*Your task:*
Set the whole listing down again exactly as written.

*Given records:*
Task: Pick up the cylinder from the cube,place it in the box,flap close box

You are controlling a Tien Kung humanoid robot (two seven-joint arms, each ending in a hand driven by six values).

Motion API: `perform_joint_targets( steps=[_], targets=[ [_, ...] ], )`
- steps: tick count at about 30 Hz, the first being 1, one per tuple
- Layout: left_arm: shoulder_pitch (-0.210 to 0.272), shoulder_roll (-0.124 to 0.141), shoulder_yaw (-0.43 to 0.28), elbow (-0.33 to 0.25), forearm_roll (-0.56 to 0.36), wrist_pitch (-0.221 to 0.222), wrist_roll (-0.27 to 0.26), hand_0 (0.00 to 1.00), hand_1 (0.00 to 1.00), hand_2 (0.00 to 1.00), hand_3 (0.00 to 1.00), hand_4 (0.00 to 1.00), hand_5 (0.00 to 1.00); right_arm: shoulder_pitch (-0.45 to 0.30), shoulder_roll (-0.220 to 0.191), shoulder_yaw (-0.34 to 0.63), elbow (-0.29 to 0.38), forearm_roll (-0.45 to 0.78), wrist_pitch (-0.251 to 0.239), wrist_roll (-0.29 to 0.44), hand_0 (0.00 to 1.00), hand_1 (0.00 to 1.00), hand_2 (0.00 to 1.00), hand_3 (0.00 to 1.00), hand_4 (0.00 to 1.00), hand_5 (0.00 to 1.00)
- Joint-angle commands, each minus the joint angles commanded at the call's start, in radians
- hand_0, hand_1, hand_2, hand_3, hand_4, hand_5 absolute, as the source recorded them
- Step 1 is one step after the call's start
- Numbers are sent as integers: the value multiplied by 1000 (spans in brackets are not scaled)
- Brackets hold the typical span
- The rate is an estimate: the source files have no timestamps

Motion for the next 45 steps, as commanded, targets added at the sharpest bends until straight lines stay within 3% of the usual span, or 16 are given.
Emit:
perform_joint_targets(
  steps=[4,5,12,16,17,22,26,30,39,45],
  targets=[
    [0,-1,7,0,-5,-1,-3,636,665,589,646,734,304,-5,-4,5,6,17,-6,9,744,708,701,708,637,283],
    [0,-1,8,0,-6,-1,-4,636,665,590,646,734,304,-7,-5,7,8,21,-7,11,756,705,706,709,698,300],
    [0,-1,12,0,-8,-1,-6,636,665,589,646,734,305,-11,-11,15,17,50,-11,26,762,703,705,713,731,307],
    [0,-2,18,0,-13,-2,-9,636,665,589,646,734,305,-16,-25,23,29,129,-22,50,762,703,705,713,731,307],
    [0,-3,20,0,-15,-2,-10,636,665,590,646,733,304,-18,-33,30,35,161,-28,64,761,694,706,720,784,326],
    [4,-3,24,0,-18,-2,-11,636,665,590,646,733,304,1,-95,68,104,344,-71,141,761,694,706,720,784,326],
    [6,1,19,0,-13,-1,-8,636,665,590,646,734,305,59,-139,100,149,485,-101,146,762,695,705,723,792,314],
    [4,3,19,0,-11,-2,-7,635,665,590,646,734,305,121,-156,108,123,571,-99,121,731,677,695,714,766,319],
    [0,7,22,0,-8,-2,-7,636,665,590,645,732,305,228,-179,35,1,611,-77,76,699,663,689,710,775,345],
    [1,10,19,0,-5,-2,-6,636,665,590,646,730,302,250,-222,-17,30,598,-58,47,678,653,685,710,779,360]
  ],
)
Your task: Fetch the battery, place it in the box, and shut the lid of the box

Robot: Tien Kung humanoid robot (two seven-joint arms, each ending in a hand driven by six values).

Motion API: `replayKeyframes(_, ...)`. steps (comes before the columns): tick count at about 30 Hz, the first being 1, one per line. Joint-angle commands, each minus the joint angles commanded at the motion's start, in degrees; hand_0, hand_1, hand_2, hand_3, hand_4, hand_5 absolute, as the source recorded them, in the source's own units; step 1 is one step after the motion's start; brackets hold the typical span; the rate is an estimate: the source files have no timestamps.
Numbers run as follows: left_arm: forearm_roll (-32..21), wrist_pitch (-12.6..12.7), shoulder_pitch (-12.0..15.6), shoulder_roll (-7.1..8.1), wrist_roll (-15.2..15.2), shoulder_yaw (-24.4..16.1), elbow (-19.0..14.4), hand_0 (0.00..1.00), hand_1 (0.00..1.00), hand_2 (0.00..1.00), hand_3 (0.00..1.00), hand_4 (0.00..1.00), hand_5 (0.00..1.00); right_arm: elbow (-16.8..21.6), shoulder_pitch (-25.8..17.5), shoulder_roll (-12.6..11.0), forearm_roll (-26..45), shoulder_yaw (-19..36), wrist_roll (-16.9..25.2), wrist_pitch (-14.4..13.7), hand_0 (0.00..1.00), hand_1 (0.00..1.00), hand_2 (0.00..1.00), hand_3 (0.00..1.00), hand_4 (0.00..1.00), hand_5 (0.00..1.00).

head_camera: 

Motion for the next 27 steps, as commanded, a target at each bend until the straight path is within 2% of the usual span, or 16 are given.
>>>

*Solution for this exercise:*
Task: Pick up the cylinder from the cube,place it in the box,flap close box

You are controlling a Tien Kung humanoid robot (two seven-joint arms, each ending in a hand driven by six values).

Motion API: `perform_joint_targets( steps=[_], targets=[ [_, ...] ], )`
- steps: tick count at about 30 Hz, the first being 1, one per tuple
- Layout: left_arm: shoulder_pitch (-0.210 to 0.272), shoulder_roll (-0.124 to 0.141), shoulder_yaw (-0.43 to 0.28), elbow (-0.33 to 0.25), forearm_roll (-0.56 to 0.36), wrist_pitch (-0.221 to 0.222), wrist_roll (-0.27 to 0.26), hand_0 (0.00 to 1.00), hand_1 (0.00 to 1.00), hand_2 (0.00 to 1.00), hand_3 (0.00 to 1.00), hand_4 (0.00 to 1.00), hand_5 (0.00 to 1.00); right_arm: shoulder_pitch (-0.45 to 0.30), shoulder_roll (-0.220 to 0.191), shoulder_yaw (-0.34 to 0.63), elbow (-0.29 to 0.38), forearm_roll (-0.45 to 0.78), wrist_pitch (-0.251 to 0.239), wrist_roll (-0.29 to 0.44), hand_0 (0.00 to 1.00), hand_1 (0.00 to 1.00), hand_2 (0.00 to 1.00), hand_3 (0.00 to 1.00), hand_4 (0.00 to 1.00), hand_5 (0.00 to 1.00)
- Joint-angle commands, each minus the joint angles commanded at the call's start, in radians
- hand_0, hand_1, hand_2, hand_3, hand_4, hand_5 absolute, as the source recorded them
- Step 1 is one step after the call's start
- Numbers are sent as integers: the value multiplied by 1000 (spans in brackets are not scaled)
- Brackets hold the typical span
- The rate is an estimate: the source files have no timestamps

Motion for the next 45 steps, as commanded, targets added at the sharpest bends until straight lines stay within 3% of the usual span, or 16 are given.
Emit:
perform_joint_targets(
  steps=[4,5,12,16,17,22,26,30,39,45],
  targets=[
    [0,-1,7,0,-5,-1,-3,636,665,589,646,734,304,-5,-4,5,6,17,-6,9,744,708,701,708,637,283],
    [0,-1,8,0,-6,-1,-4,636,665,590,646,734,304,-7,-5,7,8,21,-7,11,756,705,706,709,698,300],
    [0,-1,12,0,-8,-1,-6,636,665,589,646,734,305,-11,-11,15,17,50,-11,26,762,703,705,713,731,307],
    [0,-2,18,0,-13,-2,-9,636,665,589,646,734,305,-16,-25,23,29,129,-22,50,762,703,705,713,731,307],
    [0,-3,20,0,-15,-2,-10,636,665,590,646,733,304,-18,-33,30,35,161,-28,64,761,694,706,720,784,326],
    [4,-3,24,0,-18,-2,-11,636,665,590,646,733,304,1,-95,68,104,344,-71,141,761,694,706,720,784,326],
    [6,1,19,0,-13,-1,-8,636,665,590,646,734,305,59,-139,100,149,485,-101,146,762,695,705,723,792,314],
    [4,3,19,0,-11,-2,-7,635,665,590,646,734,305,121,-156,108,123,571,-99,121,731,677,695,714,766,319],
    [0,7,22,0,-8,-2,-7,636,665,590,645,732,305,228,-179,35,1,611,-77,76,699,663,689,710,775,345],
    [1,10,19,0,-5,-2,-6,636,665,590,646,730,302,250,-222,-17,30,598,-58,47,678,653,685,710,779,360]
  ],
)
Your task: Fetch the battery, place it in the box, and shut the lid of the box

Robot: Tien Kung humanoid robot (two seven-joint arms, each ending in a hand driven by six values).

Motion API: `replayKeyframes(_, ...)`. steps (comes before the columns): tick count at about 30 Hz, the first being 1, one per line. Joint-angle commands, each minus the joint angles commanded at the motion's start, in degrees; hand_0, hand_1, hand_2, hand_3, hand_4, hand_5 absolute, as the source recorded them, in the source's own units; step 1 is one step after the motion's start; brackets hold the typical span; the rate is an estimate: the source files have no timestamps.
Numbers run as follows: left_arm: forearm_roll (-32..21), wrist_pitch (-12.6..12.7), shoulder_pitch (-12.0..15.6), shoulder_roll (-7.1..8.1), wrist_roll (-15.2..15.2), shoulder_yaw (-24.4..16.1), elbow (-19.0..14.4), hand_0 (0.00..1.00), hand_1 (0.00..1.00), hand_2 (0.00..1.00), hand_3 (0.00..1.00), hand_4 (0.00..1.00), hand_5 (0.00..1.00); right_arm: elbow (-16.8..21.6), shoulder_pitch (-25.8..17.5), shoulder_roll (-12.6..11.0), forearm_roll (-26..45), shoulder_yaw (-19..36), wrist_roll (-16.9..25.2), wrist_pitch (-14.4..13.7), hand_0 (0.00..1.00), hand_1 (0.00..1.00), hand_2 (0.00..1.00), hand_3 (0.00..1.00), hand_4 (0.00..1.00), hand_5 (0.00..1.00).

head_camera: 

Motion for the next 27 steps, as commanded, a target at each bend until the straight path is within 2% of the usual span, or 16 are given.
>>>

The exercise contains no remaining tasks.